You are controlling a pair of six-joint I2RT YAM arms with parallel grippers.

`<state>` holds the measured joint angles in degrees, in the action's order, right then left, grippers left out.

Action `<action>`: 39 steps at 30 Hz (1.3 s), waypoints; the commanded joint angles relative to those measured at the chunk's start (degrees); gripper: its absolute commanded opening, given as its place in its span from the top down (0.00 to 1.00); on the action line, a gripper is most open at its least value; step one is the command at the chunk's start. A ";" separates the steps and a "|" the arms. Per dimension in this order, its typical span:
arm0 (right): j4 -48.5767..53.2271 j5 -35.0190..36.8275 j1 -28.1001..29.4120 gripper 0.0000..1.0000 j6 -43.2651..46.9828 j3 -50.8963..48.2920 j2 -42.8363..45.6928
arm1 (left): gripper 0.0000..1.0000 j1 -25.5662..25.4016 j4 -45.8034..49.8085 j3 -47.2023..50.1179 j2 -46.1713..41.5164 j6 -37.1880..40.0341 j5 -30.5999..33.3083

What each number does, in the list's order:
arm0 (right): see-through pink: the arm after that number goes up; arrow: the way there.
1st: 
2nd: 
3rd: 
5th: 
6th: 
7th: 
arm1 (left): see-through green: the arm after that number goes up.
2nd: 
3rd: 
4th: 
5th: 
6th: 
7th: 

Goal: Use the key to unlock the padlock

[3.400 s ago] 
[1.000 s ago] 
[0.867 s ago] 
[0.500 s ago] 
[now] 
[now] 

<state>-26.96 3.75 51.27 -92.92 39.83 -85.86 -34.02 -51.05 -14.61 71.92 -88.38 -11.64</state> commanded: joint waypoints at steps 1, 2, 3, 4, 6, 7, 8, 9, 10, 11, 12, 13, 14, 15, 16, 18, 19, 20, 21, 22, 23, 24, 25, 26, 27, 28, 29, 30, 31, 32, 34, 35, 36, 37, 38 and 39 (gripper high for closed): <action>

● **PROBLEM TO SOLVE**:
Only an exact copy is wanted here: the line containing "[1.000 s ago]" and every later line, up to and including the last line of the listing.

● **SOLUTION FOR THIS EXERCISE**:
[1.000 s ago] 
[0.867 s ago] 
[0.500 s ago] 
[now] 
[now] 

<state>-26.96 3.75 51.27 -92.92 39.83 -85.86 -34.02 -51.05 -14.61 71.92 -88.38 -11.64</state> commanded: joint waypoints at steps 1, 2, 3, 4, 6, 7, 8, 9, 10, 11, 12, 13, 14, 15, 16, 18, 19, 20, 21, 22, 23, 24, 25, 26, 27, 28, 29, 30, 31, 32, 34, 35, 36, 37, 38 and 39 (gripper high for closed): <action>

There's nothing else to the answer.